The Marbury Building

6225 Smith Avenue

Baltimore, Maryland 21209-3600

www.dlapiper.com

 

T 410.580.3000

F 410.580.3001

September 30, 2014

Equity Residential

Two North Riverside Plaza, Suite 400

Chicago, Illinois 60606

 

Re: Registration Statement on Form S-3

Ladies and Gentlemen:

We serve as counsel to Equity Residential, a Maryland real estate investment trust (the “Company”), in connection with the Registration Statement on Form S-3 filed by the Company (the “Registration Statement”) with the U.S. Securities and Exchange Commission (the “Commission”) under the Securities Act of 1933, as amended (the “Act”), with respect to the registration of 4,790,000 (the “Shares”) common shares of beneficial interest, $0.01 par value per share, of the Company (“Common Shares”), which may be offered and sold from time to time under the Company’s Distribution Reinvestment Plan (the “Plan”). This opinion is being provided at your request in connection with the filing of the Registration Statement.

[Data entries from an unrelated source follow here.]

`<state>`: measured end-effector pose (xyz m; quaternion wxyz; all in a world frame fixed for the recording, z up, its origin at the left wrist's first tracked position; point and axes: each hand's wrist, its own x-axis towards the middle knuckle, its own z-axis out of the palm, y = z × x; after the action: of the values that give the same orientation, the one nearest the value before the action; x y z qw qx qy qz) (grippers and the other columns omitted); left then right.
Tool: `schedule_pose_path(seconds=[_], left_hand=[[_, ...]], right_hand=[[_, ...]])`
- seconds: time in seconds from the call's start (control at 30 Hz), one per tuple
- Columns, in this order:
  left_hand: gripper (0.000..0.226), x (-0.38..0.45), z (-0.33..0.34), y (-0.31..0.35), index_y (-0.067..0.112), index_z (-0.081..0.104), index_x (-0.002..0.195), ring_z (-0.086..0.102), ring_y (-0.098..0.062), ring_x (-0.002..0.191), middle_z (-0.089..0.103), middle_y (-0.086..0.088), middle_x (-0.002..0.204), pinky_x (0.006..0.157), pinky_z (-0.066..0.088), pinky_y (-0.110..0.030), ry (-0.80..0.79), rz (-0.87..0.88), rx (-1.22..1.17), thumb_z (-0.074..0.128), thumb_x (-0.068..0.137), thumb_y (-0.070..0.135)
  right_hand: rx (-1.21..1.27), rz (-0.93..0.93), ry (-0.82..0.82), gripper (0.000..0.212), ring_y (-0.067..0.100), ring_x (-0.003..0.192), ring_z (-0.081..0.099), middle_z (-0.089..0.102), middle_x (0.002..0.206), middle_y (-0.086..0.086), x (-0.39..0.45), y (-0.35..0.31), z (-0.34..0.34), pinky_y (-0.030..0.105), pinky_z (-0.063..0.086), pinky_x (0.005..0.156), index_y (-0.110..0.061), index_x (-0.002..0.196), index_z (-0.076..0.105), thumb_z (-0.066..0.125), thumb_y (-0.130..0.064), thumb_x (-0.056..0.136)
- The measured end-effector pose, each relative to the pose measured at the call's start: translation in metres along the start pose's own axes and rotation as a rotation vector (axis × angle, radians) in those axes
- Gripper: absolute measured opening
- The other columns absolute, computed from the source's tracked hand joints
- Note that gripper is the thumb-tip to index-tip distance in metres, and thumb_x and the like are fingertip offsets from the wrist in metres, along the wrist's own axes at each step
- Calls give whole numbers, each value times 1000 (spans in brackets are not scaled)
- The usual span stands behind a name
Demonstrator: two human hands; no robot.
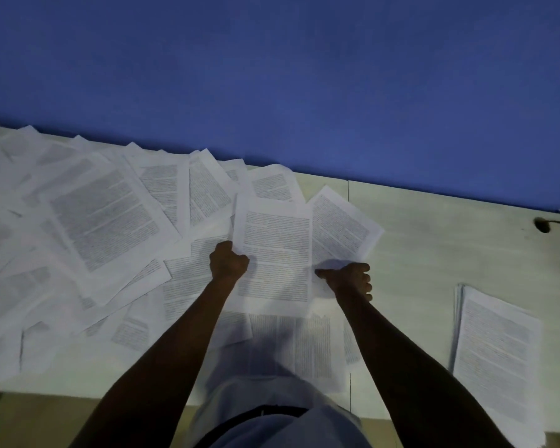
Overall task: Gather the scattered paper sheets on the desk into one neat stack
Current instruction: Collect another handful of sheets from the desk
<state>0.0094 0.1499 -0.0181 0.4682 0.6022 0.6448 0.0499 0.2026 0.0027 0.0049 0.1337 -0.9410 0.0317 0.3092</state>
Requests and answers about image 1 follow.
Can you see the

In connection with our representation of the Company, and as a basis for the opinion hereinafter set forth, we have examined originals, or copies certified or otherwise identified to our satisfaction, of the following documents (collectively, the “Documents”):

1. The Registration Statement and the related form of prospectus included therein, in the form in which it was transmitted to the Commission under the Act;

2. The Articles of Restatement of the Company, as amended, supplemented and restated (the “Declaration of Trust”), as attached to the Officer’s Certificate (as herein defined) and certified by an officer of the Company to be in effect on the date hereof;

3. The Seventh Amended and Restated Bylaws of the Company (the “Bylaws”), as attached to the Officer’s Certificate and certified by an officer of the Company to be in effect on the date hereof;

4. Resolutions adopted by the Board of Trustees of the Company relating to the registration, sale and issuance of the Shares (the “Board Resolutions”), as attached to the Officer’s Certificate and certified by an officer of the Company to be in effect on the date hereof;

5. A certificate of the State Department of Assessments and Taxation of Maryland (the “SDAT”) as to the good standing of the Company, dated as of the date hereof; and

6. A certificate executed by an officer of the Company dated as of the date hereof (the “Officer’s Certificate”).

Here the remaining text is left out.